В середине девяностых еще было принято тосковать по родным местам.
В эмигрантской газете, где я работала, тосковали все. И журналисты, и читатели, и даже владелец из Питера, который приезжал на неделю с проверкой и всю неделю тосковал, что в Тель-Авиве не разводят мосты.
Редакционный телефон разрывался от жалоб на новую родину и от желания вернуться в родной Мусрагоневск, взглянуть на свой бывший дом, угол улицы Ленина и проулка Фиделя Кастро. Писали заметки о невыносимой ностальгии, иногда в конце помещая информацию «Продам машину Субара, пятая рука, в шикарном состоянии.»
Я тоже скучала о Москве. Не хватало снега, гроз, сирени, друзей и селедки. Скучала активно, строчила синопсисы и рассылала их на адреса кинофирм, которые возникали каждый день. Результат не быстро, но проявился. В 96-м стали приходить ответы на мои письма и предложения прилететь и обсудить будущие проекты.
Взяла отпуск в газете, и вот самолет уже идет на посадку в заледеневший московский аэропорт. Лирическому настрою мешал лед, колючий снег и сон на диване в квартире подруги. Диван складывался посреди ночи, а подруга плакала до утра о своей крошечной зарплате и невозможности купить новый диван. Первые дни я бродила по городу, в котором родилась, и меня огорчало то, что впервые здесь, в моем городе, нигде нет окна моего дома. Нашу квартиру у нас забрало государство, вместе с гражданством, когда мы уезжали. Тогда кто-то называл наш поступок «предательством», но с каждым днем все реже.
Те, кто внезапно и жирно разбогател, в 96-м говорили мне: «Дура, вернись, здесь деньги под ногами лежат». Те, кто потерял работу и метались в поисках заработка, говорили: «Дура, о чем твоя печаль. Вовремя свалили и прыгайте от счастья!» Денег под ногами не наблюдалось, везде глыбы льда, на которых и от радости не попрыгаешь. Подруга поскользнулась, упала, сломала шейку бедра и залегла в больницу. Из нескольких новых кинофирм три к моему приезду уже закрылись. Но три остались целыми, и мы договорись о встрече.
В то время было круто говорить «У меня три встречи» или «Я на встрече, не звонить». Вот и у меня наметились встречи. Я понемногу въезжала в новую жизнь новой страны, новой Москвы. Одна кинофирма находилась во дворе Тверской, рядом с черным входом в рыбный магазин. У входа лежали тушки вмерзших в лед рыб, огромных и совсем крошечных. Сами рыбы были страшно скользкими, и нужно было пытаться через них перешагивать. В помещении кинофирмы остро пахло рыбой, и администратор в ярко-зеленом костюме провел меня « на встречу» через темный коридор и мимо комнат, где били живых рыб по головам. Наконец мы вошли в большую комнату с огромным столом, за которым сидело несколько немолодых женщин. Меня ждали. Я всем улыбнулась. В ответ не улыбнулся никто. Женщины напряженно смотрели на Главного, который сидел в центре стола. Главный тоже был серьезен и суров.

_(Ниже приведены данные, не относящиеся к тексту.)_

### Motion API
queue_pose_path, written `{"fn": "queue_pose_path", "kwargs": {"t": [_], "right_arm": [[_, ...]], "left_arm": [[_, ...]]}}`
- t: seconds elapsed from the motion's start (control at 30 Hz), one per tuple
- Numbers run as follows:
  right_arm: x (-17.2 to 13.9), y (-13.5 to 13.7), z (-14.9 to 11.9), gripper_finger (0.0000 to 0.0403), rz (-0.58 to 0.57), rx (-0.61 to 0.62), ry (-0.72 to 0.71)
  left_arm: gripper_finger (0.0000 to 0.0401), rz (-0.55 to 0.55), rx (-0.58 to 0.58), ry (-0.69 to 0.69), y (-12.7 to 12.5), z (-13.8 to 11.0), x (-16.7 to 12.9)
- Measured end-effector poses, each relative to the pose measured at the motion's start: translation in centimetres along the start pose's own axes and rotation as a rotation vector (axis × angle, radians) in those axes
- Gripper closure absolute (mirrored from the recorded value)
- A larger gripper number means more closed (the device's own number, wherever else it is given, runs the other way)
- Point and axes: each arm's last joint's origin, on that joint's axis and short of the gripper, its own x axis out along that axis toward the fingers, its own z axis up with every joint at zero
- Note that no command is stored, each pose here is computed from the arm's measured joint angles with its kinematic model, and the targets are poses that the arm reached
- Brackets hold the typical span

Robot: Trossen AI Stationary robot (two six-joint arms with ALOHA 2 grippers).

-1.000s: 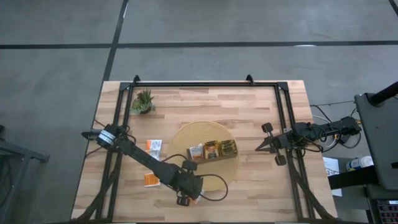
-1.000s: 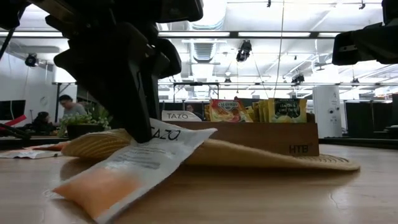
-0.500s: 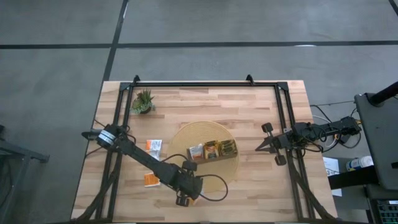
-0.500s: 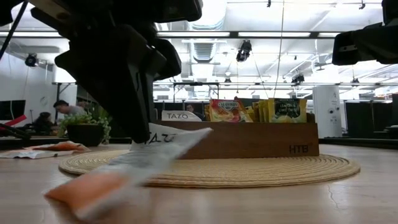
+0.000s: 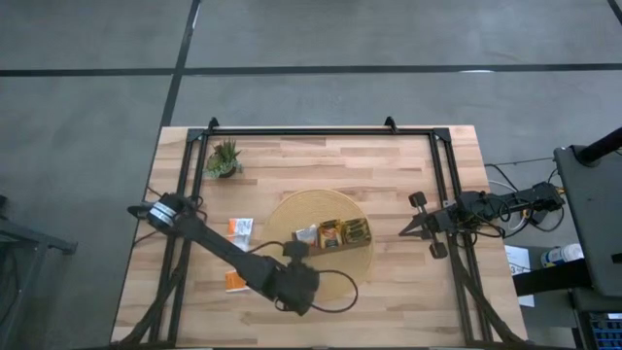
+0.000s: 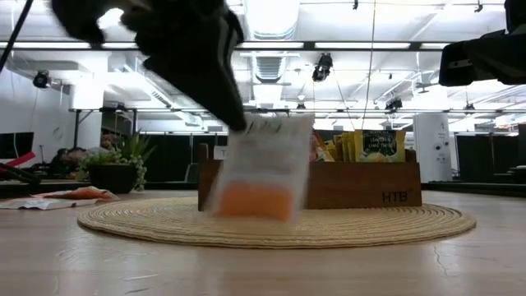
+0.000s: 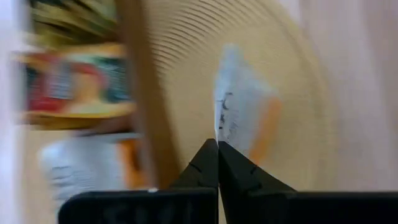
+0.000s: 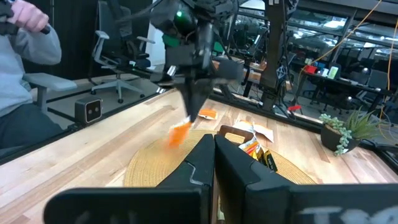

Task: Pick & Place Tea
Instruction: Put the white tea bag into the left of the wooden organizer

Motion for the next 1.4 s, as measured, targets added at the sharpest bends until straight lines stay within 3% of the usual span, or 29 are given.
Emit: {"fn": "queue_pose_path", "kwargs": {"t": [0.23, 0.47, 0.7, 1.03, 1.23, 1.4], "right_arm": [[0.0, 0.0, 0.0, 0.0394, 0.001, 0.0, 0.001], [0.0, 0.0, 0.0, 0.0394, 0.001, 0.0, 0.001], [0.0, 0.0, 0.0, 0.0394, 0.0, 0.0, 0.0], [0.0, 0.0, 0.0, 0.0394, 0.001, 0.0, 0.001], [0.0, 0.0, 0.0, 0.0394, 0.001, 0.0, 0.001], [0.0, 0.0, 0.0, 0.0394, 0.0, 0.0, 0.001]], "left_arm": [[0.0401, 0.159, -0.039, -0.094, 2.2, 0.4, -4.0], [0.0401, 0.297, -0.181, -0.197, 4.3, -0.3, -7.0], [0.0401, 0.352, -0.176, -0.139, 4.1, -3.2, -4.8], [0.0401, 0.297, -0.259, -0.15, 5.7, -2.4, -4.4], [0.0401, 0.32, -0.215, -0.09, 5.0, -4.5, -2.9], [0.0401, 0.344, -0.255, -0.096, 6.2, -4.1, -2.6]]}}
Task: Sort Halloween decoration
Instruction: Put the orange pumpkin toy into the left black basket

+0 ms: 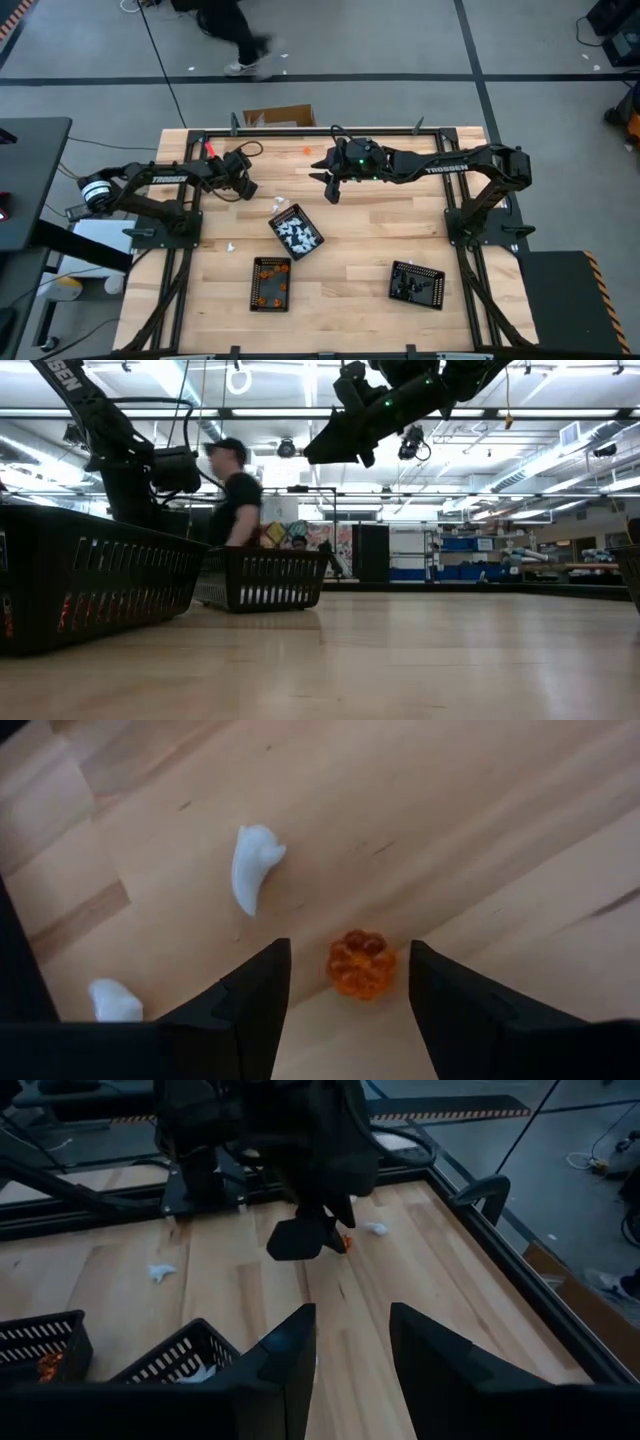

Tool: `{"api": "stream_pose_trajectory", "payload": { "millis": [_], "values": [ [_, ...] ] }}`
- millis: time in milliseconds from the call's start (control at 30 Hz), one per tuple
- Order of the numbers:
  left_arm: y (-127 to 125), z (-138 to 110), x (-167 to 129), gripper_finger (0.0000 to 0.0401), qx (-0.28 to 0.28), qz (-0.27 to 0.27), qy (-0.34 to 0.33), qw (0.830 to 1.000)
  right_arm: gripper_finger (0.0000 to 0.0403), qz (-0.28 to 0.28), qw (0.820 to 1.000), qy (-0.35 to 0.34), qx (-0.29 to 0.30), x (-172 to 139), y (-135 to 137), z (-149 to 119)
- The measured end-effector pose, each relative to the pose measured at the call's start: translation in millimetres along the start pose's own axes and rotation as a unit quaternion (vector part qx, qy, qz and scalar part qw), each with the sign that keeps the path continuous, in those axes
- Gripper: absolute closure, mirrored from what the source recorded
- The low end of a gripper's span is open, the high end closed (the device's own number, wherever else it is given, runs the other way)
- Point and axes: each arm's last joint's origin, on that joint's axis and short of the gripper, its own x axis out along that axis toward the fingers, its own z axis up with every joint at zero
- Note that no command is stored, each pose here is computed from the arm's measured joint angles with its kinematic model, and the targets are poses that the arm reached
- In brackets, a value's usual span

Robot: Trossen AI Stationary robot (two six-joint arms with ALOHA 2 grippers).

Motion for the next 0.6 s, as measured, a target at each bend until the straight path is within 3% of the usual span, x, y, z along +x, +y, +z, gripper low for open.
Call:
{"api": "stream_pose_trajectory", "payload": {
  "millis": [400, 600],
  "values": [
    [-4.0, 1.2, 10.0, 0.0196, -0.011, -0.041, 0.010, 0.999, 0.0268, 0.011, 1.000, -0.009, -0.009, -0.1, 7.9, 1.8],
    [-3.2, -1.4, 10.1, 0.0237, -0.019, -0.053, 0.030, 0.998, 0.0268, 0.013, 1.000, -0.010, -0.014, -0.2, 9.5, 1.9]
  ]
}}
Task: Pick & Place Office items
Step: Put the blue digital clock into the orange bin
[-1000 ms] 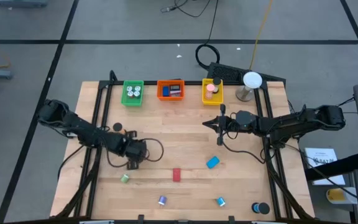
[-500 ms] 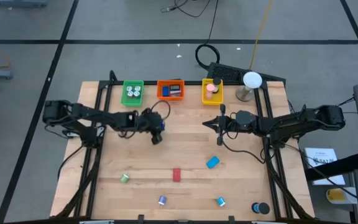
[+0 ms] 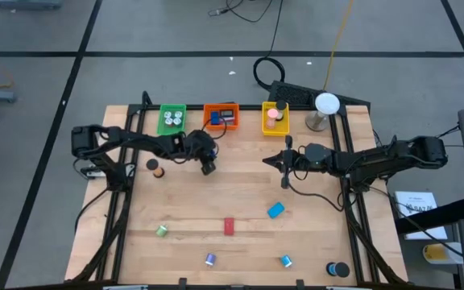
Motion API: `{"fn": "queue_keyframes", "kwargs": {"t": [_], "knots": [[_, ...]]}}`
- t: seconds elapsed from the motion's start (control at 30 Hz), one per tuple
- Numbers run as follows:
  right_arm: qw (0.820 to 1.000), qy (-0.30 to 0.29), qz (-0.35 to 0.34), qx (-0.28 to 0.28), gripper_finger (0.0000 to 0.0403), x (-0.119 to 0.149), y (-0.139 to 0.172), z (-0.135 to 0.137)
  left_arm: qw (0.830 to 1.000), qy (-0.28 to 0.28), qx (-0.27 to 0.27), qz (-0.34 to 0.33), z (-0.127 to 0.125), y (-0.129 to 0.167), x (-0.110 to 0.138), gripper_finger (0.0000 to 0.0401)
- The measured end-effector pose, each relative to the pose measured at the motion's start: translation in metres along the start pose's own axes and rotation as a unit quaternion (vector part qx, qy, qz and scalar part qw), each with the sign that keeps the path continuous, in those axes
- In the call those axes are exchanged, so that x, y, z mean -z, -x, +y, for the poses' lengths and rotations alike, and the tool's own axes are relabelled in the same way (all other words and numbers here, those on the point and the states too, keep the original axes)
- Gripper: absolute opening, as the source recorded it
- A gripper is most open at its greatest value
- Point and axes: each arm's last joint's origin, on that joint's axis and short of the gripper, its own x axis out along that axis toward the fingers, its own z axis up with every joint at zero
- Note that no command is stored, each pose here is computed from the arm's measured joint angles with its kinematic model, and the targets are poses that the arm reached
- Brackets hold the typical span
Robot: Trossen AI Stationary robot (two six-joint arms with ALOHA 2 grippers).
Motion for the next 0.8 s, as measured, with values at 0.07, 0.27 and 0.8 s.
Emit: {"fn": "queue_keyframes", "kwargs": {"t": [0.07, 0.27, 0.8], "knots": [[1.000, -0.004, 0.000, 0.000, 0.0004, 0.000, 0.000, 0.000, 1.000, -0.014, 0.000, 0.006, 0.000, 0.002, -0.005, 0.0219], [1.000, -0.005, -0.001, 0.000, 0.0004, 0.000, 0.000, 0.000, 0.998, -0.050, -0.005, 0.048, 0.001, 0.006, -0.006, 0.0262], [1.000, -0.005, -0.001, 0.000, 0.0004, 0.000, 0.000, 0.000, 0.991, -0.111, 0.034, 0.067, 0.010, -0.003, 0.000, 0.0253]]}}
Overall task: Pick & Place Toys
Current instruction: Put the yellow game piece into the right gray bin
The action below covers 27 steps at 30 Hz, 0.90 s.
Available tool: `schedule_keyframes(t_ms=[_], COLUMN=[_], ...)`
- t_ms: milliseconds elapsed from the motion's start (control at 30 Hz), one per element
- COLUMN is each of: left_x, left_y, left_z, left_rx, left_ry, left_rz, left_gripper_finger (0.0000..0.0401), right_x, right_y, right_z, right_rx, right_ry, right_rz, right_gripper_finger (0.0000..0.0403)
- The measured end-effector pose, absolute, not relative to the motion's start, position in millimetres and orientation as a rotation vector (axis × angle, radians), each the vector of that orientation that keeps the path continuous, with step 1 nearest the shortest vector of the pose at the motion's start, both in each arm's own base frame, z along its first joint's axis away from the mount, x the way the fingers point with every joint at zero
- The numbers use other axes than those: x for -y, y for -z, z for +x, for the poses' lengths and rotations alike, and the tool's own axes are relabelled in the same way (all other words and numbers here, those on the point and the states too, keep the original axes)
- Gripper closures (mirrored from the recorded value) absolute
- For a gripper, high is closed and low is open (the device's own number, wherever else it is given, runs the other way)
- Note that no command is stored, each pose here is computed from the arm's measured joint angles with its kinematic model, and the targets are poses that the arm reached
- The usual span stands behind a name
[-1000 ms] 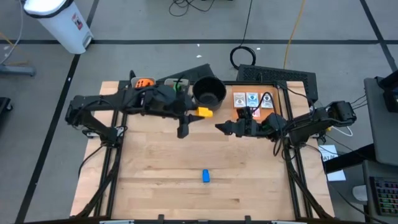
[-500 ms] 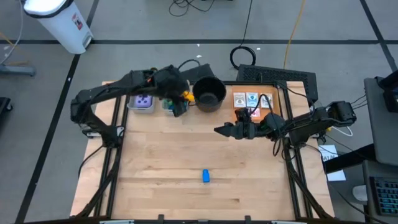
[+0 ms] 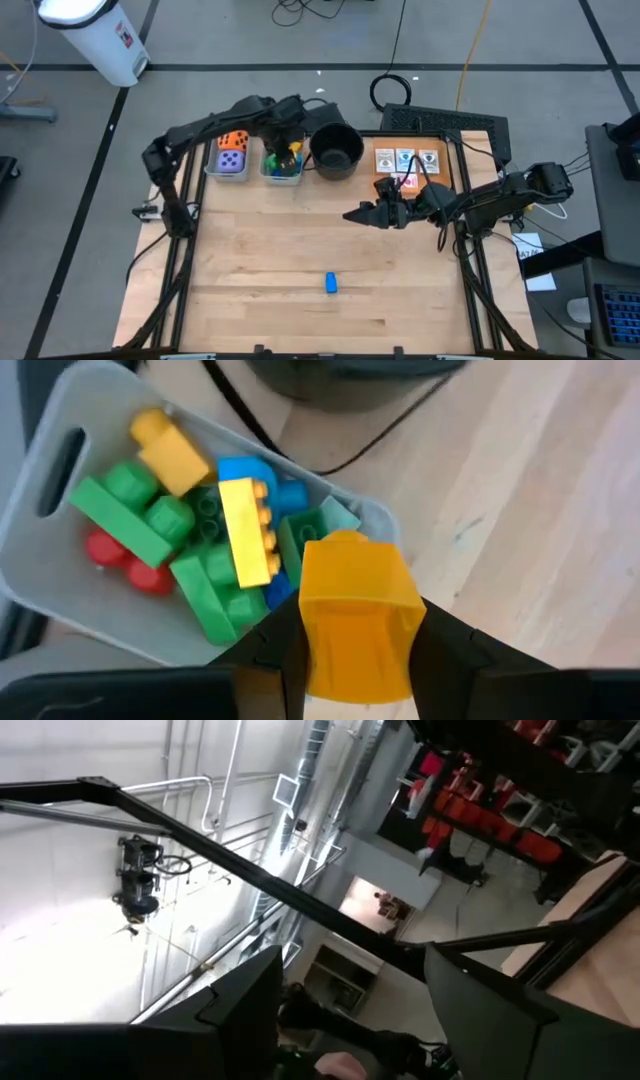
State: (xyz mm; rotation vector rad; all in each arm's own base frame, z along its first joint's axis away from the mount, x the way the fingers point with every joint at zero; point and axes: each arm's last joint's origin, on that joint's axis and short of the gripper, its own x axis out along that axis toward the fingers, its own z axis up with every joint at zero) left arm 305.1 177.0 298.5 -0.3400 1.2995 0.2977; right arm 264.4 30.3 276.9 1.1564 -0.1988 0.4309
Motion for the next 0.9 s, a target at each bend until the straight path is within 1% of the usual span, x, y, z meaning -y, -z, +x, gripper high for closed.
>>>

Не успела я присесть на шаткий стул, как женщины начали обсуждать мой синопсис. Точнее, ругать этот мой синопсис. Поносили старательно каждое слово, каждого героя и меня, которая без мастерства, таланта, знания современной России набралась наглости мечтать работать с «такой крупной фирмой». Я молча слушала и под удары за стеной думала, как бы и меня не огрели молотком по голове и не выкинули на лед. Когда все высказались, Главный, наконец, улыбнулся и сказал: «Вот как-то так, дорогая моя». Я поблагодарила, встала и попрощалась. Главный удивился: «Куда? Нам надо заключить контракт, и мы выплатим вам аванс». От рыбной вони кружилась голова. Зеленый администратор повел меня по темной лестнице в подвал, где я подписала кипу бумаг. И мне дали конверт с деньгами. Обратно никто уже не провожал, и я под стук рыбной казни выбралась во двор. От дурноты мне казалось, что мерзлые рыбы подмигивают мне одним мертвым глазом.
Так я заключила свой первый после долгого перерыва договор в России. Самое поразительное, что фильм сняли. И та кинофирма раскрутилась. Теперь в их особняке в каждом туалете биде. Знаю, читатель ждет, что я напишу «и в каждом биде плавают золотые рыбки». Нет, врать не стану, не плавают.